Guar Gum is a white to yellowish white powder. It is nearly odorless. When dissolved in hot or cold water guar gum forms a paste of high viscosity. Guar's viscosity is a function of temperature, time and concentration. Guar gum can best be described as a natural food thickener, similar to locust bean gum, cornstarch or tapioca flour. Guar gum is said to have significantly more thickening ability than cornstarch. Guar gum is not just a thickening agent, but a binder and plasticizer as well. Guar gum has excellent thickening, emulsifying, stabilizing and film forming properties. At very low concentration, guar gum has excellent settling (flocculation) properties and it acts as a filter aid. Guar gum is compatible with a variety of inorganic and organic substances including certain dyes and various constituents of food. It is also used in pharmaceuticals and cosmetics Industry. Guar gum is extracted from the guar bean. The guar plant 'Cyamopsis Tetragonalobus' is an annual plant. The legume is an important source of nutrition to animals and humans. Guar or cluster beans is a legume crop that grows in the semi-arid regions of India during kharif season.

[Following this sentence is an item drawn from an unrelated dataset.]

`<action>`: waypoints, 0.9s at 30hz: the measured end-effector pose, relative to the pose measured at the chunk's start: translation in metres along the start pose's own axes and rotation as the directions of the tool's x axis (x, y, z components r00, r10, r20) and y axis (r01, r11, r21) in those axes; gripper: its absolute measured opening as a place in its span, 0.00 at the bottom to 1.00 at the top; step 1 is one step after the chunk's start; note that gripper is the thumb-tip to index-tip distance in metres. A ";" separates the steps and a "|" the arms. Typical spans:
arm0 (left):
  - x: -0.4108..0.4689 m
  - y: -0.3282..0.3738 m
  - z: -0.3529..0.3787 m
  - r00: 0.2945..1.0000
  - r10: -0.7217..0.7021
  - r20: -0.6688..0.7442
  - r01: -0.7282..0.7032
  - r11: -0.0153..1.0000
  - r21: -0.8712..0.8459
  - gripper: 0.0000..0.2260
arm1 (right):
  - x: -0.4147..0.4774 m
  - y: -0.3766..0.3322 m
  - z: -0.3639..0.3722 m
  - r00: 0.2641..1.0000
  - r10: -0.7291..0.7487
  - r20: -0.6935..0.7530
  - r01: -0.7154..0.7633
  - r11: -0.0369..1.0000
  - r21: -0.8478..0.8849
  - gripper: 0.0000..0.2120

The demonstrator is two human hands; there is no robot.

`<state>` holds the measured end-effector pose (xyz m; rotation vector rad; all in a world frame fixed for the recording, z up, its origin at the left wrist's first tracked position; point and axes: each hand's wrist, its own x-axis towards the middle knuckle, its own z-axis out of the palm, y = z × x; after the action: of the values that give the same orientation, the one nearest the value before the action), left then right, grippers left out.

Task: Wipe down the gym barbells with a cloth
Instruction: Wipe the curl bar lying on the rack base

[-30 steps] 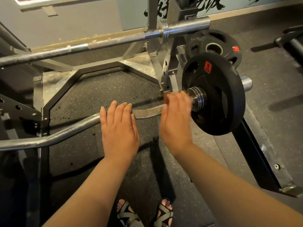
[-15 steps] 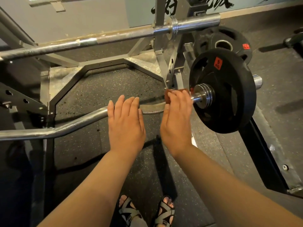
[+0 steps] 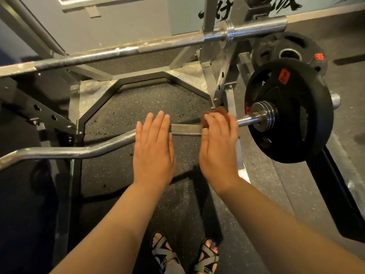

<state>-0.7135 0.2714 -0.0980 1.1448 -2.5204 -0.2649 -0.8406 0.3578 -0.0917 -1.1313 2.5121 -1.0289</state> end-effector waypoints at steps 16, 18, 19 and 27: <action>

India is the major producer of guar seed and gum, making up 80 to 85 per cent of the total global supply. Guar is primarily grown in Rajasthan, besides Haryana, Punjab, Gujarat and Madhya Pradesh. Export demand for guar gum is substantial .Major producers of guar gum in India are India Glycols, Vikas WSP and Vimta Labs, etc. Vimta Labs has been nominated by the European Union to certify that guar gum shipments are free from dioxins and pentacholorophenols (PCP). Guar gum has gained popularity over other gums and polysacchrides because of its increasing uses.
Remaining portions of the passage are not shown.